The first step was to gather all of the paperwork and isolate the amount at issue and relative rights of the owner, title company and the material supplier. Of course, the contractor's paperwork was not organized and was incomplete. But after reconstructing the missing materials, the amount at issue was less than originally expected. This created option 1: the contractor confirmed to the owner that he would cover any amounts claimed by the material supplier. One interested party satisfied - the owner.
The second step was to review the title company agreement and related documents. The documents raised legal questions, which required research regarding the standing of the material supplier and the rights of the title company relating to a false lien waiver. This created option 2: the material supplier had no rights and the title company had a claim against the subcontractor who falsified the lien waiver. This kept the material supplier from bothering the title company further and the title company from requesting that the contractor return the entire payout. Another interested party satisfied - the title company.

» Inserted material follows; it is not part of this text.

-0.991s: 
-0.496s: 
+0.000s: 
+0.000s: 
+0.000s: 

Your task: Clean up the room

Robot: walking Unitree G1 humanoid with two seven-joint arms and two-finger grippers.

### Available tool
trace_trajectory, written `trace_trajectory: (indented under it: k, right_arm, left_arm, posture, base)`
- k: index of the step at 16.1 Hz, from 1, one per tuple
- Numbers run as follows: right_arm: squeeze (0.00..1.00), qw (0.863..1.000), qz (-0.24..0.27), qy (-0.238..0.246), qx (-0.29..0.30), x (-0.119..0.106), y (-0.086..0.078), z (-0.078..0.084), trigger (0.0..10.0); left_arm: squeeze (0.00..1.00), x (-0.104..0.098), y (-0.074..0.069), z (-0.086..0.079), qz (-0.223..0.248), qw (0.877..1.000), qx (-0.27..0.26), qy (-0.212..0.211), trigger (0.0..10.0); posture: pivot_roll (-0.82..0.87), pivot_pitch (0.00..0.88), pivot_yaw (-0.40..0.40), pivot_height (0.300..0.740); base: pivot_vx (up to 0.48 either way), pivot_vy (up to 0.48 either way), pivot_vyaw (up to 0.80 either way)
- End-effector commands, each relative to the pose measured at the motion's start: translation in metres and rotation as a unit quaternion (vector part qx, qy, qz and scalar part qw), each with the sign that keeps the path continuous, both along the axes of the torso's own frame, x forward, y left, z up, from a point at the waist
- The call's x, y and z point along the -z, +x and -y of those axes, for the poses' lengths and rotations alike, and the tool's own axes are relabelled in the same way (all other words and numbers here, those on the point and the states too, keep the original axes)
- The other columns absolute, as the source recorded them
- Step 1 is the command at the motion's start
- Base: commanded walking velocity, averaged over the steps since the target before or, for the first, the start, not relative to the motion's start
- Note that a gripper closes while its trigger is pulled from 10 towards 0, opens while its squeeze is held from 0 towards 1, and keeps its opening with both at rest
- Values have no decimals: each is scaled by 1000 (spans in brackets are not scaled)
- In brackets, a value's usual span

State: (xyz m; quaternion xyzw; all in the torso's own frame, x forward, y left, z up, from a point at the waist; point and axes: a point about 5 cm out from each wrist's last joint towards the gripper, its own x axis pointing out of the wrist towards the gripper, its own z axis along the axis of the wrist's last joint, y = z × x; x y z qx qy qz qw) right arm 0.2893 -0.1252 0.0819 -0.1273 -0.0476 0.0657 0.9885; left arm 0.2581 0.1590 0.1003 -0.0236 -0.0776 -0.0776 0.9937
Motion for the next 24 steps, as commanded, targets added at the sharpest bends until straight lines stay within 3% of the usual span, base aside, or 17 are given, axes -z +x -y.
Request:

The third step was simple, but bothersome for the contractor. Negotiate with the material supplier and pay it in order to both, avoid further disruption to the project and bolster the contractor's reputation with its trades, since trades talk. The key to this step was the work in step one which confirmed that the material supplier was actually owed less than it claimed when it contacted the owner and the title company. The amount was truly nominal compared to the trouble caused by the subcontractor's false lien waiver. This created option 3: the ability to strike a deal with the material supplier which the contractor paid and took an assignment of the material suppliers' claim against the subcontractor. The final interested party satisfied - the material supplier.
The final step is ongoing. The contractor now has a claim against the subcontractor for the amounts due to the material supplier which is much more direct than a fraud claim, which is messy because it is unclear whether the owner, the title company, the contractor or some combination of the foregoing are the proper holders of a fraud claim. The contractor has the right to recover the full amount owed by the subcontractor to the material supplier which is greater than the settled amount the contractor paid. Plus, the material supplier's contract provides for attorney fees so the contractor will be seeking to recover those as well. This created option 4: a direct right of the contractor to resolve this problem.
By contacting an attorney early, rather than trying to work out this situation on its own, the contractor was presented with options and was able to prevent a bad situation from getting worse.